Scènes

Saveurs Jazz à Segré - 2

6e édition du festival angevin


Marcus Miller © Jean-François Picaut

Pour la deuxième journée de Saveurs Jazz à Segré (Maine-et-Loire), toute l’équipe est sur le pont : on attend Marcus Miller. Le public venu en nombre repartira comblé.

Jeudi 16 juillet 2015

Marcus Miller, Afrodeezia : un concert somptueux

Le répertoire de ce soir sera tiré du dernier album en date du bassiste, Afrodeezia (Blue note, mars 2015). Marcus Miller y retrace le parcours qui, pendant deux ans, l’a conduit à la recherche de ses racines ancestrales et musicales, du Sénégal au Brésil en passant par le Mali, puis à la Nouvelle-Orléans, et enfin dans les grandes villes noires américaines avant de terminer son périple à Trinidad, pays d’origine de sa famille.

Le concert, comme le disque, débute par « Hylife ». Le ton est donné d’emblée : engagement et virtuosité.

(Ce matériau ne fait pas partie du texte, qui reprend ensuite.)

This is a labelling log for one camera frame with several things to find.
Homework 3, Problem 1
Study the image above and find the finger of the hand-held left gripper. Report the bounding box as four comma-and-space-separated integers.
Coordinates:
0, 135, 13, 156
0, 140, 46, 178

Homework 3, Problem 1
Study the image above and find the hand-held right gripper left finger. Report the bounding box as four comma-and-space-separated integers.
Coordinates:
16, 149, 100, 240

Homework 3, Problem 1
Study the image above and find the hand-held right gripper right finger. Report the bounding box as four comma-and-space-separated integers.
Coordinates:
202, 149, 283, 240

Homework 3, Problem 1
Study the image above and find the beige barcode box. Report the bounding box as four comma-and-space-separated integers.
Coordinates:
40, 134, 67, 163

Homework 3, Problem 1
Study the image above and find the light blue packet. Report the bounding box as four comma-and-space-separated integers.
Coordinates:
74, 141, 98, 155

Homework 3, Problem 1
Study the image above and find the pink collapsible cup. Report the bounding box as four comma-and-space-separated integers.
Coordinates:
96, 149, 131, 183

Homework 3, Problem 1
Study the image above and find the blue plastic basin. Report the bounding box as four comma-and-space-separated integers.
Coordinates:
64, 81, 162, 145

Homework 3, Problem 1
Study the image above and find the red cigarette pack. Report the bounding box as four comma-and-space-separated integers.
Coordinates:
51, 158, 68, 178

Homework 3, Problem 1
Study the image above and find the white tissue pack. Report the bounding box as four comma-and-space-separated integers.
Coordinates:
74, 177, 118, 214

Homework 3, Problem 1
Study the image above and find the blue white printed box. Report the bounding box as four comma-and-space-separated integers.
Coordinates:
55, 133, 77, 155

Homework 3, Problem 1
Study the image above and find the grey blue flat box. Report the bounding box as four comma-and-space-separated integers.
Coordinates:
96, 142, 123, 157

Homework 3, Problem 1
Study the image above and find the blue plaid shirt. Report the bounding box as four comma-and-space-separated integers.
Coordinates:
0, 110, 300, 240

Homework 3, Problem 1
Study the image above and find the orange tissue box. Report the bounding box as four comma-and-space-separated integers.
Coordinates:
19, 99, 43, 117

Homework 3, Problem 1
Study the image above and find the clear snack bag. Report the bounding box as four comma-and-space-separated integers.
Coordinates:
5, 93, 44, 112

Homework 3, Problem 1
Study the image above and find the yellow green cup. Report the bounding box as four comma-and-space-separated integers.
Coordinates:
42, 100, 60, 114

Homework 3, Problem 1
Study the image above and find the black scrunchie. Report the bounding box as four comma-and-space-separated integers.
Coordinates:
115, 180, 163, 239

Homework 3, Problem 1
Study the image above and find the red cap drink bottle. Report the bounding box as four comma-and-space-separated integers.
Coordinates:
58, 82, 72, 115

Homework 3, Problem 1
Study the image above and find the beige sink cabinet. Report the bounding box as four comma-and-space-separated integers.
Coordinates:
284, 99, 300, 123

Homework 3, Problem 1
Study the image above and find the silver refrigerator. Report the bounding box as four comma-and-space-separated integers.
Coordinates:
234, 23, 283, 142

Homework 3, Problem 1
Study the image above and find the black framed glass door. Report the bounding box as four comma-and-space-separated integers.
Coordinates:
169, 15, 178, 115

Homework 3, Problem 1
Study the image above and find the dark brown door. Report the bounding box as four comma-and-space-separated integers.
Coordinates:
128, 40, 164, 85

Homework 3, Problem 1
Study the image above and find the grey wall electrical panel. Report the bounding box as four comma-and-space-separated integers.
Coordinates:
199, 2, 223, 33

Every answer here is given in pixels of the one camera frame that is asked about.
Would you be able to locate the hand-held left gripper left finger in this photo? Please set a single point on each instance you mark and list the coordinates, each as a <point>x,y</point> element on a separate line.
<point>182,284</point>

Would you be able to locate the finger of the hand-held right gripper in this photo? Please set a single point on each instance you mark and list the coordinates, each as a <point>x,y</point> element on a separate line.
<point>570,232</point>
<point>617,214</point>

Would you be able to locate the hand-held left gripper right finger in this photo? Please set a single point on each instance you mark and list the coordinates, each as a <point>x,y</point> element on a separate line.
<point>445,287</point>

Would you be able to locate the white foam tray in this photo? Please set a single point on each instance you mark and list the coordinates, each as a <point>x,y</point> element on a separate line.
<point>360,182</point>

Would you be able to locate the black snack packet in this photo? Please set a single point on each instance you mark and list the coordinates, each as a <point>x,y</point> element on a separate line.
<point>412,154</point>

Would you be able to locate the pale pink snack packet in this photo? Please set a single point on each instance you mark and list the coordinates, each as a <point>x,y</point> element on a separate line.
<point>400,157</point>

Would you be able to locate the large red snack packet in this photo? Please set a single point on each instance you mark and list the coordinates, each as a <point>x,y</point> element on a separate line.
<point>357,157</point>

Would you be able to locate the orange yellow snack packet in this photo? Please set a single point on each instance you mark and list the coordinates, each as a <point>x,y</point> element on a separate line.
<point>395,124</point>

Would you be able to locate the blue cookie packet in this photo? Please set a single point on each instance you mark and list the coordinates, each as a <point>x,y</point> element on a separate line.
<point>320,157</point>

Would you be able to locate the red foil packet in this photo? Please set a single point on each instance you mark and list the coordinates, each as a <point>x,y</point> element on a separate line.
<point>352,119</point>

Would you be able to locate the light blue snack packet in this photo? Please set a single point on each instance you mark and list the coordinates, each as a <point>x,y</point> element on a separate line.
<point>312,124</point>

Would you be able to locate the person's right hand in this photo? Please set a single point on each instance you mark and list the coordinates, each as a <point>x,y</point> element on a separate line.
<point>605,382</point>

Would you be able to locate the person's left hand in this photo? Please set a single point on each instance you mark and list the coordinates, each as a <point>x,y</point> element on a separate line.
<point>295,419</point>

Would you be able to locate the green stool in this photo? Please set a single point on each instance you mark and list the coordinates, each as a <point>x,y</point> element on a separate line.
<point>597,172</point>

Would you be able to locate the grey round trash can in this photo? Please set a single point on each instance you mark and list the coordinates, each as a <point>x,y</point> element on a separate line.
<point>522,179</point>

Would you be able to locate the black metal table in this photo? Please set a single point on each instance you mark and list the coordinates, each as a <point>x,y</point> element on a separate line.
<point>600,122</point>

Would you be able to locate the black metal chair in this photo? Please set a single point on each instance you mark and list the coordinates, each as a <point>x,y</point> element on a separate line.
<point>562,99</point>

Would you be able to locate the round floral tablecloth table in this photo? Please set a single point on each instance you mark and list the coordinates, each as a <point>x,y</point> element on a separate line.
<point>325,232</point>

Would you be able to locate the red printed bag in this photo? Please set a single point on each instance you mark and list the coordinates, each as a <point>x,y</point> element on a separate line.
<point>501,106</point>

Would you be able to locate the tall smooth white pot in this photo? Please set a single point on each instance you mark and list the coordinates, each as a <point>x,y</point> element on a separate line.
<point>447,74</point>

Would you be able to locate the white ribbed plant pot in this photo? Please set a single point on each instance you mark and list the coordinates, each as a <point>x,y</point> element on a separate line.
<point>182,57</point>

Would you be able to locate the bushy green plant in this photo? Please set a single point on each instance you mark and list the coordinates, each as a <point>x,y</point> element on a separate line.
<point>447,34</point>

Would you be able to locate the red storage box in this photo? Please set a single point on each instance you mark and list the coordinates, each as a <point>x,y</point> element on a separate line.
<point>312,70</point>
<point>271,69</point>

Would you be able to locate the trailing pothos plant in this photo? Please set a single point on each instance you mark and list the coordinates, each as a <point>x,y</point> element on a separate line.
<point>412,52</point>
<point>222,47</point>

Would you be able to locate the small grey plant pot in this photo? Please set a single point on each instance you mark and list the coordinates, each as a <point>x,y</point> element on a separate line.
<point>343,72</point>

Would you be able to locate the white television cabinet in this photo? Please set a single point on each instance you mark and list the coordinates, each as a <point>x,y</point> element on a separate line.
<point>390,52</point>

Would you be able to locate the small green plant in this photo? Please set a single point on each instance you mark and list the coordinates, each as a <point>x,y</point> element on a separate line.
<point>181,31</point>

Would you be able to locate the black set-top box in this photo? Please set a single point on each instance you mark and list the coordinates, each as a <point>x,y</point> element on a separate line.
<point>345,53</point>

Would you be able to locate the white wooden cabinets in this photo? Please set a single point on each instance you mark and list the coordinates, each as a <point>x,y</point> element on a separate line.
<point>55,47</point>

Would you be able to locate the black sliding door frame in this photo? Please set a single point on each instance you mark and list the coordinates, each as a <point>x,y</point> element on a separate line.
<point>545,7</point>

Miller attaque sur un rythme effréné en se servant de sa basse un peu à la manière d’une guitare. Il chante aussi dans une langue africaine et d’une manière traditionnelle. Déjà, un frisson de plaisir parcourt la salle. L’onde ne fait que s’amplifier avec les solos d’Alex Han (saxophone) et de Brett Williams (claviers), mais le plus époustouflant est celui de Lee Hogans (trompette).

Sur « B’s River », le percussionniste Mino Cinelu, qui chante aussi parfois, démontre toute sa virtuosité souriante au triangle. Il se lance ensuite dans une joute avec le batteur Louis Cato, qui signera un solo vertigineux sur « Papa Was A Rolling Stone ». Pour l’instant, tous rivalisent de vélocité et de variété dans les rythmes, tandis que Miller arbitre le débat via les ponctuations de sa basse. Ce titre permet aussi à Adam Agati (guitare) de briller dans un solo endiablé mais très musical, sans la moindre distorsion. C’est sur un « We Were There » aux allures brésiliennes que Brett Williams aura son heure de gloire au clavier électronique ; la calypso finale, un « Son Of Macbeth » festif, est jalonné de joutes étourdissantes entre le saxophone et la trompette, le percussionniste et le batteur, et marqué par un solo inspiré du guitariste avant que Miller ne mette tout le monde d’accord par sa virtuosité. Le public se lève spontanément pour une longue ovation.

Mais le clou du spectacle reste « Gorée », inspiré par une visite de la Maison des esclaves sur l’île éponyme, à quelques encablures de Dakar. Le morceau illustre à merveille les qualités de compositeur et d’orchestrateur du bassiste. C’est un vrai poème symphonique pour orchestre de jazz. Le premier mouvement, très sombre, exprime à la fois la douleur, la tristesse, la colère aussi. Un ostinato quasi funèbre l’introduit au piano, et quand retentissent les premières notes claires, elles sont violentes et accompagnées de percussions sourdes à la main gauche. La mélodie jouée à la clarinette basse (par Marcus lui-même) est poignante, et cette tristesse paraît encore augmentée par l’écho lointain du saxophone et de la trompette. Mais peu à peu la clarinette se met à dialoguer avec le soprano avant que le chant de celui-ci ne prenne la première place, et c’est sur le second mouvement que, insensiblement, le rythme prend le pas sur la mélodie. C’est le moment où Marcus Miller se met à danser avec des maracas, puis sans, et entre dans une sorte de transe avant de reprendre sa basse. Le final est apaisé, voire un peu planant. Un silence recueilli précède un long tonnerre d’applaudissements.

Je voudrais signaler l’extrême courtoisie de Marcus Miller, qui s’est toujours adressé au public en français et a pris soin d’annoncer, voire de commenter, chacun des titres.

Toute la salle debout réclame un premier et un second rappels ; ce seront « Water Dancer » puis « Blast ». Vingt minutes de folie ! Le public abandonne les chaises pour venir danser. Un triomphe mérité.